Priming prevent nephrotoxic acute renal failure through stimulation of antioxidant defense mechanism

ABSTRACT Introduction: Priming is the mechanism of protection induced by a previous exposition of a cell or organ to low or equal concentrations of a toxic substance. Objective: To analyze the mechanism of priming induced by the previous exposition to gentamicin in human proximal tubular cells and nephrotoxic acute renal failure (ARF). Methods: Wistar rats and tubular cells were exposed to gentamicin 2mM during 24h or 40 mg/kg during 3 days and after one rest week were exposed to the same concentration during 24h in cells and additional ten days in rats. The primed animals were compared to control rats receiving vehicle and GENTA animals treated with the gentamicin during the same period. Biochemical parameters were analyzed. The oxidative stress was analyzed by urinary hydroperoxides and carbonylated protein while antioxidant defense was studied by antioxidant activity of the plasma (FRAP), catalase, superoxide dismutase, heme-oxygenase 1 (HO-1) immunostaining and enzymatic activity in kidney. Necrosis, apoptosis, proliferation, endothelin 1 (ET-1) and HO-1 expression were studied in cells. Results: Priming of the animals inhibited the increase in creatinine, urea, sodium excretion and urinary protein induced by gentamicin. Bosentan, ET-1 receptor antagonist, and hemin, HO-1 inducer, potentiate the inhibition. The mechanism of protection was mediated by induction of the antioxidant enzymes HO-1, catalase and SOD activity and oxidative stress reduction. Priming inhibited cell death and induced proliferation through ET-1 production. Conclusion: Priming is a persistent and multifactorial mechanism, the stimulation of the antioxidant defense could mimics partially the priming process and prevent the ARF.

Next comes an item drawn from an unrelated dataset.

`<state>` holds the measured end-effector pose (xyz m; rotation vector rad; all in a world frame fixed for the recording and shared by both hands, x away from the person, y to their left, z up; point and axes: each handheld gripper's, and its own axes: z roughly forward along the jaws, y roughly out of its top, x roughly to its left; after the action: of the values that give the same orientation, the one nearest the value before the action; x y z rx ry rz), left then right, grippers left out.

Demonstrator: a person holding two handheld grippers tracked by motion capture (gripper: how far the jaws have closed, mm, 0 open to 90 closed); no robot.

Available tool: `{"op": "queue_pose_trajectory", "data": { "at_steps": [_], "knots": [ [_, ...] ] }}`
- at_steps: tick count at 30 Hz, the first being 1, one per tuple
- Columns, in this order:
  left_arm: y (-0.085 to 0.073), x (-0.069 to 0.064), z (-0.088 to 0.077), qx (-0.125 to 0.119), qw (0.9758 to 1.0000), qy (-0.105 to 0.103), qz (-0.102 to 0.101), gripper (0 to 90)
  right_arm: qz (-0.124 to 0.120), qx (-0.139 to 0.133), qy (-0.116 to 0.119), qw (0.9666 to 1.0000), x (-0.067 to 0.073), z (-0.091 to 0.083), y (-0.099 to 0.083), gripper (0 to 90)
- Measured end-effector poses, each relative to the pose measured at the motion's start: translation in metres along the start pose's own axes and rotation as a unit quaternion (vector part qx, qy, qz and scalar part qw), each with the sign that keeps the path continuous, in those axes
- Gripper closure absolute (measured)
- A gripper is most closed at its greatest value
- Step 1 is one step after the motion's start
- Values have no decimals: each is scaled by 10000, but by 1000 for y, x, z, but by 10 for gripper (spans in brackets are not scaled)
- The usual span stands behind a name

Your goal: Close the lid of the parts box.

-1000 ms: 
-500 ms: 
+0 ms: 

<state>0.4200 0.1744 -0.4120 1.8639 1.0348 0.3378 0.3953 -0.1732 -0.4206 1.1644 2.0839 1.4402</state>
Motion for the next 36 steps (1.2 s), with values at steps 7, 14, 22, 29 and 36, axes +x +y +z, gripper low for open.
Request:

摘要 引言：预适应（priming）是指细胞或器官预先暴露于低浓度或等浓度有毒物质后所诱导产生的保护机制。 目的：分析预先暴露于庆大霉素（gentamicin）后人近端肾小管上皮细胞及肾毒性急性肾衰竭（acute renal failure, ARF）模型中，预适应的作用机制。 方法：将Wistar大鼠及人近端肾小管上皮细胞分别暴露于2mM庆大霉素环境中24小时，或按40mg/kg的剂量对大鼠连续给药3天；两组对象均经过1周洗脱期后，再以相同浓度分别对细胞继续暴露24小时、对大鼠继续给药10天。将预适应组大鼠与仅给予赋形剂的对照组大鼠，以及同期仅接受庆大霉素处理的庆大霉素组（GENTA组）大鼠进行对比分析。检测各项生化指标；通过尿液氢过氧化物与羰基化蛋白水平评估氧化应激状态；通过血浆铁还原抗氧化能力（ferric reducing ability of plasma, FRAP）、过氧化氢酶、超氧化物歧化酶的活性，以及肾脏组织血红素氧合酶1（heme-oxygenase 1, HO-1）的免疫组化染色及酶活性，评价抗氧化防御系统功能。在细胞层面检测细胞坏死、凋亡、增殖情况，以及内皮素1（endothelin 1, ET-1）与HO-1的表达水平。 结果：预适应可抑制庆大霉素诱导的肌酐、尿素氮、钠排泄量及尿蛋白水平升高。内皮素受体拮抗剂波生坦（bosentan）与HO-1诱导剂氯化血红素（hemin）可增强该保护效应。该保护机制通过诱导抗氧化酶HO-1、过氧化氢酶与超氧化物歧化酶的活性，降低氧化应激水平实现。预适应可抑制细胞死亡，并通过促进ET-1的生成诱导细胞增殖。 结论：预适应是一种持续且多因素的保护机制，激活抗氧化防御系统可部分模拟预适应过程，从而预防肾毒性急性肾衰竭的发生。